Gesellschaftliche Prozesse beschreiben die sozialen Interaktionen und Verhaltensmuster einer Gesellschaft: Für eine erfolgreiche Lokalisierung ist die Akzeptanz und das Engagement der Organisationen und Gemeinschaften vor Ort entscheidend. Die Beteiligung dieser Akteure an lokalen, nationalen und internationalen Entscheidungen und Diskursen ermöglicht es, die Sichtweisen der betroffenen Gemeinschaften einzubringen. Dazu gehört auch die Möglichkeit, am Wissenstransfer teilzunehmen: Dabei geht es um den Austausch von Wissen, Erfahrungen und Expertise sowie den Aufbau von Netzwerken, die Organisationen und Gemeinschaften vor Ort in ihrer Selbstständigkeit unterstützen.

Eine aktive Mitgestaltung der Rahmenbedingungen kann es lokalen Akteuren ermöglichen, ihre Entwicklungsprozesse selbstbestimmter zu gestalten und ihre Handlungsspielräume zu erweitern.

Lokalisierungsgrade

Auf der Ebene der Organisation bzw.
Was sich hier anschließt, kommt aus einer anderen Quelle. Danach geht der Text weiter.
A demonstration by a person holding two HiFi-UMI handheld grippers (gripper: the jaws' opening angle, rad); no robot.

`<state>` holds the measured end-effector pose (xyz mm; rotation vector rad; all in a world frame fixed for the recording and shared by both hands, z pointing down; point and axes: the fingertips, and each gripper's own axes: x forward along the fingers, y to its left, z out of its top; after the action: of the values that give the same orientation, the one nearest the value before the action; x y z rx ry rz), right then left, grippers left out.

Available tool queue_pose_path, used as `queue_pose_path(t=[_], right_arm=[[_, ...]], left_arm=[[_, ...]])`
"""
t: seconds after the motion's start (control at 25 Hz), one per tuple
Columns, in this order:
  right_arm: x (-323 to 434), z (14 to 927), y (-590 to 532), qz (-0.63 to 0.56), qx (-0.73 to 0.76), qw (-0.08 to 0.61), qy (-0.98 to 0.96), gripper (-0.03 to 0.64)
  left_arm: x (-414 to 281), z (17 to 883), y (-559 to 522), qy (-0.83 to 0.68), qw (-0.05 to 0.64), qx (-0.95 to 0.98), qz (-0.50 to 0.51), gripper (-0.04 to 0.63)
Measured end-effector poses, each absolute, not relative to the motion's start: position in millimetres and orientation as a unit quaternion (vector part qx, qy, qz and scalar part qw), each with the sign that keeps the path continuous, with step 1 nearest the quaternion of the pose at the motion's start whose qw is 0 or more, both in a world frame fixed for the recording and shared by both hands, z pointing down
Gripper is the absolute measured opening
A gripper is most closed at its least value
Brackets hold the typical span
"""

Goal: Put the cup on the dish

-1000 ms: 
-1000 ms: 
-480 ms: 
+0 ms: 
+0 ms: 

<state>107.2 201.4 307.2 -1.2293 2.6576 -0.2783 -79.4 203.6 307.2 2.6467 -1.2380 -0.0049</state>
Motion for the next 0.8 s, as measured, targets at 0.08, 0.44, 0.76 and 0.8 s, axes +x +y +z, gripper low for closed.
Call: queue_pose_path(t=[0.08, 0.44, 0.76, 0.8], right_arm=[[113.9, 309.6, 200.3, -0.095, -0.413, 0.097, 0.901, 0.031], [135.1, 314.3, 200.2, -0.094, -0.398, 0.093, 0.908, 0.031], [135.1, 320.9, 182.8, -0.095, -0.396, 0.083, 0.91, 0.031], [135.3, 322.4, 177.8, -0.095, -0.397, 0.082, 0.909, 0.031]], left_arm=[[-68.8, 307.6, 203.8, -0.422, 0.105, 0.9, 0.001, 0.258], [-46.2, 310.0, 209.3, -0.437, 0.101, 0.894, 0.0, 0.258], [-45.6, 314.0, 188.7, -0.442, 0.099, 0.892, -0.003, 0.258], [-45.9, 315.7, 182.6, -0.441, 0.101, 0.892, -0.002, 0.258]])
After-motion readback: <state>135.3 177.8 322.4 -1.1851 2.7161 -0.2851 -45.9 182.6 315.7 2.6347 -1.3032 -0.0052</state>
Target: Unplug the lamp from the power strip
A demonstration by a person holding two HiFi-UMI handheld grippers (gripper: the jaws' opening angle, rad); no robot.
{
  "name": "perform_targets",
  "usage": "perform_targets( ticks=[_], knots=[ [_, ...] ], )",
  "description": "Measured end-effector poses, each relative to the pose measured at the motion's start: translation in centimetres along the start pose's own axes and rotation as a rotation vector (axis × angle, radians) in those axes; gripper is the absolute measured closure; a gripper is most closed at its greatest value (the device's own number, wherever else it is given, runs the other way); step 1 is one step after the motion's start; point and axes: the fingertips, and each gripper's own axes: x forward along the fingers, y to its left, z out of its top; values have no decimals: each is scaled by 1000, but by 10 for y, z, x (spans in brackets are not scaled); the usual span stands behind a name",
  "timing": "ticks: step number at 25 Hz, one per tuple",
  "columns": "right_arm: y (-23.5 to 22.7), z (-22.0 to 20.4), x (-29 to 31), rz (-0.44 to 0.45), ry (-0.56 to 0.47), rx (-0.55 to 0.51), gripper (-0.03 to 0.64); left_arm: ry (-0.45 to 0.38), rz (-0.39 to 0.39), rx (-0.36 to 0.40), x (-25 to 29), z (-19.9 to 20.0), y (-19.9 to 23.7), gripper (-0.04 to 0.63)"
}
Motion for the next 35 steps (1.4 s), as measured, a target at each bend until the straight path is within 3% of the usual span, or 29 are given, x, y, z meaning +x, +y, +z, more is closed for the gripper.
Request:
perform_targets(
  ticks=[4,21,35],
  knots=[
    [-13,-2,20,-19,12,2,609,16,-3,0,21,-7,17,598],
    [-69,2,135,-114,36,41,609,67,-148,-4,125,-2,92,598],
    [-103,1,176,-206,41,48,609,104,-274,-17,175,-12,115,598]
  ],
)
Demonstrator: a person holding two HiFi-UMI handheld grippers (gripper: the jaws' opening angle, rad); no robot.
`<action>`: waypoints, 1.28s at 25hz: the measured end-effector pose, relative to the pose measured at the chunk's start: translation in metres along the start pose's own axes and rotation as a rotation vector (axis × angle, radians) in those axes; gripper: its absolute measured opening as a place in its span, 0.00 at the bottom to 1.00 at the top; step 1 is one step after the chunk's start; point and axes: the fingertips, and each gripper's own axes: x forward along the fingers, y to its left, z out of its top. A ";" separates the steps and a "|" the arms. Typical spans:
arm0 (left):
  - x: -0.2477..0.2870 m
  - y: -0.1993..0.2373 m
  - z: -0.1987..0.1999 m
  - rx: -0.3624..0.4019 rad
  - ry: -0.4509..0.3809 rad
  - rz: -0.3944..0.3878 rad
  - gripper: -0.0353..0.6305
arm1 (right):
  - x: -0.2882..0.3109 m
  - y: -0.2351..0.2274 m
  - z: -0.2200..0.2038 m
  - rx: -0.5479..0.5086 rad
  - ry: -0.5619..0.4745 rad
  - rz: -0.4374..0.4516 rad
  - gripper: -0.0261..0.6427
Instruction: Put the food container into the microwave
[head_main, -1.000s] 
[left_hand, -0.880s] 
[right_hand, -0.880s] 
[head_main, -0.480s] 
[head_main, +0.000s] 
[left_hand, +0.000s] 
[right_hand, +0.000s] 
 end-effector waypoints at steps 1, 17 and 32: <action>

Gemeinschaft folgt das Lokalisierungsspektrum der Logik eines Reifegradmodells. Das Modell beschreibt den Entwicklungsstand von Organisationen, Prozessen oder Projekten auf der Grundlage bestimmter Kriterien und teilt diesen in verschiedene Stufen ein. Mit dem Spektrum des Somaha Lokalisierungsmodells kann der Fortschritt des Lokalisierungsprozesses dargestellt werden. Dieser kann auf den verschiedenen Ebenen unterschiedlich sein. Beispielsweise können die Rahmenbedingungen der Entwicklung von Organisationen vor Ort zwar förderlich sein, eine Ermächtigung derselben findet aber aufgrund eines stark asymmetrischen Kräfteverhältnisses mit INGOs nur begrenzt statt. Umgekehrt ist es denkbar, dass auf der Ebene der Organisationen alle Voraussetzungen für deren Entwicklung gegeben sind, die Rahmenbedingungen dieser aber entgegenstehen.